• Welcome to Avian Avenue! To view our forum with less advertisments please register with us.
    Memberships are free and it will just take a moment. Click here

Anxiety and new pet bird

anne0102

Meeting neighbors
Avenue Veteran
Joined
2/1/17
Messages
64
Real Name
anne
Hi, I have an anxiety condition but have wanted a pet bird for a long time. My anxiety makes me worry irrationally about things most people barely give a thought to, so I understand it seems a bit crazy. I'm joining this forum to hopefully find support as I bought a baby budgie today and am trying hard not to freak out and hope I don't end up giving her away.

I tried last year but returned the bird within 24 hours because I just felt completely panicked and overwhelmed by it. I know that must seem odd, but anxiety is often irrational.

I hope no one judges me for trying again by getting a budgie a second time. I tried to forget about it but still really wanted one after returning the last one and waited for after Christmas when it's a less stressful time. I thought it's worth having one more try and if I fail this time, I'm never getting another pet again:sad10:

I got a female hand raised baby, recessive pied mutation I think, mostly yellow and green. She is 3 months old and sleeping in the cage right now. I've fed her some seed from my hand as she hasn't found the food bowl yet and also had her out already on my hand and shoulder because she's so friendly and wanted to come out. She kept giving me kisses, such a sweet little thing. Not too loud, she's chirped a little quietly and had a few angry sounding chirps which were louder, but I think it was because she got hungry and couldn't find the food.

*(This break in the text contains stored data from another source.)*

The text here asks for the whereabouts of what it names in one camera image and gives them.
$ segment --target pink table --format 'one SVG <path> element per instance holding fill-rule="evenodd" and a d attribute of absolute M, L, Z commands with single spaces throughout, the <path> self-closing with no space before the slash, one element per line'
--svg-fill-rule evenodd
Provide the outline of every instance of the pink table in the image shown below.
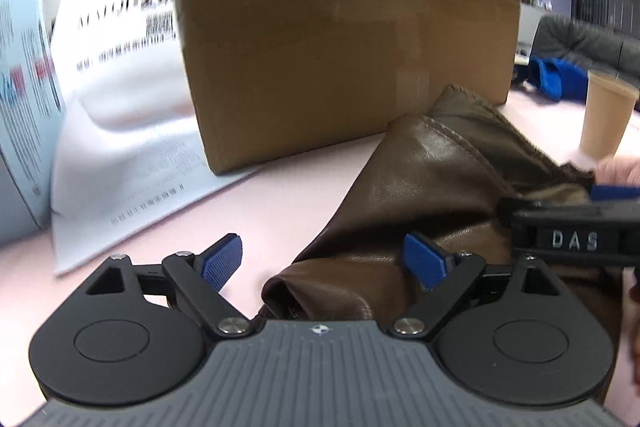
<path fill-rule="evenodd" d="M 502 110 L 556 161 L 575 157 L 579 164 L 590 166 L 588 158 L 577 152 L 583 107 L 548 105 L 524 92 L 512 92 Z M 560 121 L 565 142 L 556 147 Z M 633 126 L 634 122 L 630 138 L 625 136 L 623 141 L 625 151 L 640 145 L 640 139 L 636 140 L 640 124 Z M 264 281 L 287 266 L 322 230 L 380 139 L 369 137 L 274 162 L 114 251 L 129 254 L 134 263 L 152 264 L 174 251 L 200 252 L 225 233 L 236 232 L 244 244 L 244 261 L 223 294 L 242 313 L 252 316 L 261 305 Z M 55 278 L 50 232 L 0 250 L 0 422 L 5 426 L 20 422 L 44 401 L 29 366 L 31 336 L 107 255 Z M 630 330 L 636 313 L 625 303 L 625 331 Z M 638 422 L 640 405 L 634 401 L 628 343 L 623 343 L 619 359 L 609 406 L 623 419 Z"/>

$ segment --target black handheld device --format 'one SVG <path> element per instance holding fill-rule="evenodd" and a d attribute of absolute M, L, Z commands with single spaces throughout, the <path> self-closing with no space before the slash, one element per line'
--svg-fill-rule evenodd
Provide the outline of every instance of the black handheld device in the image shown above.
<path fill-rule="evenodd" d="M 248 320 L 210 277 L 238 242 L 218 267 L 215 245 L 104 261 L 31 341 L 47 402 L 23 426 L 623 425 L 593 399 L 610 339 L 540 259 L 487 266 L 414 236 L 443 277 L 391 324 Z"/>

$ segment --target logo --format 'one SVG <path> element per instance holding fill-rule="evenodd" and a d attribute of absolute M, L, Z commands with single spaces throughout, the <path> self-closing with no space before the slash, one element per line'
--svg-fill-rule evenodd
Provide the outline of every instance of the logo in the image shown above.
<path fill-rule="evenodd" d="M 322 337 L 325 333 L 331 331 L 331 328 L 326 324 L 317 324 L 313 328 L 311 328 L 311 331 L 318 335 L 318 337 Z"/>
<path fill-rule="evenodd" d="M 173 2 L 174 0 L 158 0 L 158 4 L 167 4 L 169 2 Z M 155 8 L 156 3 L 154 0 L 120 0 L 120 4 L 117 2 L 111 3 L 111 10 L 109 10 L 109 6 L 107 4 L 104 5 L 104 8 L 98 8 L 95 11 L 95 15 L 93 12 L 88 13 L 86 18 L 80 17 L 78 21 L 78 29 L 84 28 L 89 25 L 89 21 L 92 19 L 101 20 L 104 19 L 107 15 L 120 15 L 122 12 L 128 12 L 129 6 L 137 7 L 140 6 L 140 9 L 144 10 L 146 8 Z"/>
<path fill-rule="evenodd" d="M 584 250 L 584 245 L 586 245 L 588 251 L 596 251 L 598 249 L 598 232 L 582 234 L 578 234 L 577 230 L 574 230 L 571 234 L 566 232 L 566 230 L 564 233 L 562 230 L 554 230 L 551 238 L 551 246 L 554 249 L 562 248 L 563 250 L 582 251 Z M 570 237 L 568 244 L 566 242 L 567 237 Z"/>

I have felt my anxiety rising a few times and still am, but seem to be controlling it staying calm, so far...Everyone in the family knows what I'm like, so we said let's see how I feel tomorrow and in the next few days before saying we can keep her for sure. Right now I really don't know. Feeling much better than I did last year when I tried though, so that's a good start at least. I'm just trying to keep things normal.

One question so far, as it's winter time and we turn the heaters off overnight, will the bird be okay or get too cold?
 

Cynthia & Percy

cockatoo mania
Avenue Veteran
Celebirdy of the Month
Mayor of the Avenue
Avian Angel
Joined
10/16/09
Messages
1,000,000
Location
USA bound
Real Name
cynthia
welcome
 

aooratrix

Macawaholic
Super Moderator
Avenue Veteran
Mayor of the Avenue
Avenue Spotlight Award
Joined
4/6/13
Messages
6,050
Real Name
Matthew
As long as it's comfortable for you and not a drastic change, the bird should be able to adapt. Also, it can't be in a draft.

Birds are not as delicate as we used to think. Focus on what the bird does that you enjoy, not what could go wrong. Pay attention to how you feel when holding or interacting with the bird; do you find yourself calming down? Many have reported that birds and other pets can lower blood pressure when we enjoy their company.

What's your baby's name? Wishing you two a long, fun adventure together. :)
 

ArcticFox

Strolling the yard
Joined
10/25/16
Messages
83
Location
Henderson Nevada
Real Name
Sinthea
Welcome. The above advice is good.

Your not alone. I have a type of OCD (that sadly isn't focused on cleaning lol) that is paired with anxiety and depression. Everyone here on the board is available to help you with any questions.
 

sunnysmom

Ripping up the road
Avenue Veteran
Celebirdy of the Month
Mayor of the Avenue
Avenue Spotlight Award
Joined
9/16/13
Messages
28,907
Location
Pennsylvania
Real Name
Michelle
Welcome!

How cold does it get when you turn the heat off? You can try covering her at night, leaving a gap on the one side to keep her warmer.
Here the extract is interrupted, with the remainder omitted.